Say how many lines of the material include "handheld". Give the number without any other text.

__Information shown__:
--- --- ---

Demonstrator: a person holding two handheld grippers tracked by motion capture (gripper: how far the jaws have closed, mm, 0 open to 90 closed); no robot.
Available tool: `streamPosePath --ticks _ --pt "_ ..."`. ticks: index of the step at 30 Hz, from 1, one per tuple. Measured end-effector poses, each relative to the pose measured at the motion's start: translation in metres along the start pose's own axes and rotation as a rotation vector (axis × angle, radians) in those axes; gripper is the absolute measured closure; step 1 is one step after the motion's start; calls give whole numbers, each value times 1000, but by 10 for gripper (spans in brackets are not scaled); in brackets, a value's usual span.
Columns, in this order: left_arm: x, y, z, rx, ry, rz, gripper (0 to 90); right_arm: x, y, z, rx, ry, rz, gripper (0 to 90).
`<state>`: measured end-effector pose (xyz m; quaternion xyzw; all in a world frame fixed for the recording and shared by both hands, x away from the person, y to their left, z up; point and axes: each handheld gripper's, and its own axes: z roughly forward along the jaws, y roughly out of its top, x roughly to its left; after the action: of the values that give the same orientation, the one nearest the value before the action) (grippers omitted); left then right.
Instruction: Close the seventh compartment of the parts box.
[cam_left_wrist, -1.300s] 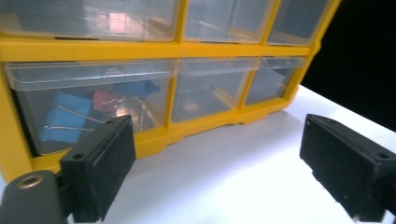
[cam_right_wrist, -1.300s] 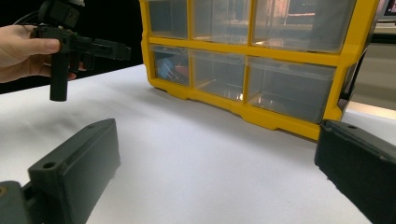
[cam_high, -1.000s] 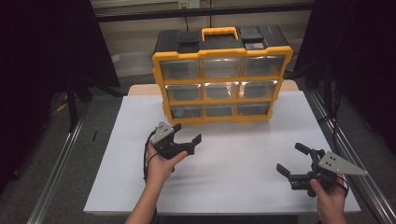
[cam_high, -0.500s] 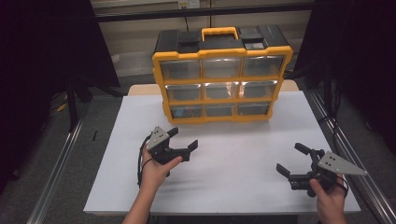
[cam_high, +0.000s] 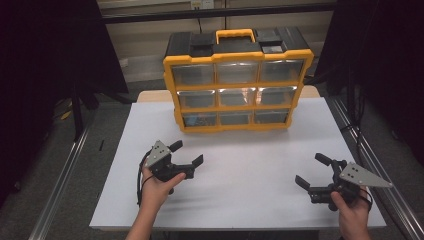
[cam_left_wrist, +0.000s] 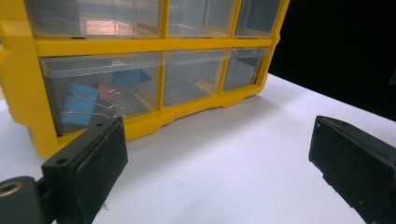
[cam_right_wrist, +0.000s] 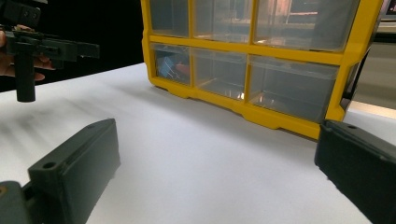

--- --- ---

__Response below__: 2